STABILITY AND THE PRACTICAL LIMITATIONS TO PORTFOLIO THEORY
Using this procedure to make investment decisions makes sense only if asset volatility and correlations are stable over time. In fact, volatilities can change; they can swing from high to low values. One could simply assume that the most recent data are the most relevant, and ignore observations from the distant past. But, as a rule, more data are better than less, and ignoring available data decreases the reliability of estimates.
One alternative approach is to use exponential weights. Instead of applying the same weight to each data point, as done when calculating a simple average, the exponential average places relatively more weight on the more recent observations.
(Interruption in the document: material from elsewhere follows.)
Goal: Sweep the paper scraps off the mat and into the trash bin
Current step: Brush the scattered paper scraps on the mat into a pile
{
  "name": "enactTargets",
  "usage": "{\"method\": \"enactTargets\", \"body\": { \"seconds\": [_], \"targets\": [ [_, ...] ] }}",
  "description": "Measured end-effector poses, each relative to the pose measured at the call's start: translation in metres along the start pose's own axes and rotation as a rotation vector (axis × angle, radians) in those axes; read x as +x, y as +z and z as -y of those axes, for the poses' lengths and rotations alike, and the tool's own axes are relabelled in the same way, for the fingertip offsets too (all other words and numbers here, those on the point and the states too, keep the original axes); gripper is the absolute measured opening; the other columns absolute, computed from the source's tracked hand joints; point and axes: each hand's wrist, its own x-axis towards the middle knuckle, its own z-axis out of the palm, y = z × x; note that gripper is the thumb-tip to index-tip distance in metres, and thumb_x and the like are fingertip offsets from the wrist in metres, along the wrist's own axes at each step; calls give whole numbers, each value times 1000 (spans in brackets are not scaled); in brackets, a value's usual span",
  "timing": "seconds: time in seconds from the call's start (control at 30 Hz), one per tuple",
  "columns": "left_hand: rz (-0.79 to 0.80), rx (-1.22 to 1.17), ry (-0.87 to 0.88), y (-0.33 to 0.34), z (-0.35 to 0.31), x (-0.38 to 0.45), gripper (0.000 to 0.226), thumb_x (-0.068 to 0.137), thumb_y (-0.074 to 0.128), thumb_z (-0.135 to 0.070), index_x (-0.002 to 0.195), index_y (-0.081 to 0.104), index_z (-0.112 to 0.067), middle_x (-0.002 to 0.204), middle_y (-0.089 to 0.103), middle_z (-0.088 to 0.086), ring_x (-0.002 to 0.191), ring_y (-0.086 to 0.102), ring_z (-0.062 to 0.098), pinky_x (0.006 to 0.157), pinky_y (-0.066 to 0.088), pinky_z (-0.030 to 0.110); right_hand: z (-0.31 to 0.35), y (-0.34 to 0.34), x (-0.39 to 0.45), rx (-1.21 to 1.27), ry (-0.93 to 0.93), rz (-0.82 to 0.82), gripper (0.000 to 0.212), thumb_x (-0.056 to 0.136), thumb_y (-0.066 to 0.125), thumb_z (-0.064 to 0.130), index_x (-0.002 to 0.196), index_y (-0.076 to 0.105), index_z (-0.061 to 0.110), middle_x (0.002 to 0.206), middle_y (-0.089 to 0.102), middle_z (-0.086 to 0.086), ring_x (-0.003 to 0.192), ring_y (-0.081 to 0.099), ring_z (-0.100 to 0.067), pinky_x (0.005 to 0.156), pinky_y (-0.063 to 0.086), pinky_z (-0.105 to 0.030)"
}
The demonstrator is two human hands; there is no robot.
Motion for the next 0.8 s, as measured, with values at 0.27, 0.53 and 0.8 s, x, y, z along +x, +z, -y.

Portfolio theory, however, leaves us with no obvious way to choose the speed with which the observations decline in importance. Picking a decay factor of ten, for example, means that the weight given to an observation declines by half after approximately ten observations.
When we refigure the optimal portfolios using a decay factor of ten, the results diverge significantly from the previous calculations. The most surprising difference: the complete exclusion of U.S. stocks, as well as Pacific stocks. With the exception of the most conservative portfolio, which is completely invested in the U.S. money market, the portfolios include only U.S. bonds and European stocks. Recall that the earlier portfolios included a very small proportion of European stocks. This dramatic difference is due solely to the weighting scheme that placed more emphasis on recent observations.
This pinpoints a fundamental limitation of portfolio optimization. It also explains why, despite widespread acceptance, the theory has proved to be a challenge as a practical guide in real-life investment decisions such as how much to invest in foreign stocks even for professional money managers and sophisticated institutional investors. At the very least, investors must still decide how to incorporate past information into expectations about the future.
One expects (hopes?) that investors base their decisions on the fundamentals of global economic conditions and how those fundamentals are likely to affect asset returns. So whether and how much they should commit to overseas investments will depend, in the end, on each investors view of the future economic prospects of the various geographic regions relative to the domestic economy.
Portfolio optimization is simply a computational convenience that helps the investor translate his or her views of the future asset returns, risks, and correlations into the portfolio that best represents this view. It does not replace the informed judgment that is the ultimate arbiter of investment decisions.
Katerina Simons is an Economist in the Research Department of the Federal Reserve Bank of Boston. Her article, Should U.S. Investors Invest Overseas? appeared in the November/December 1999 issue of the New England Economic Review.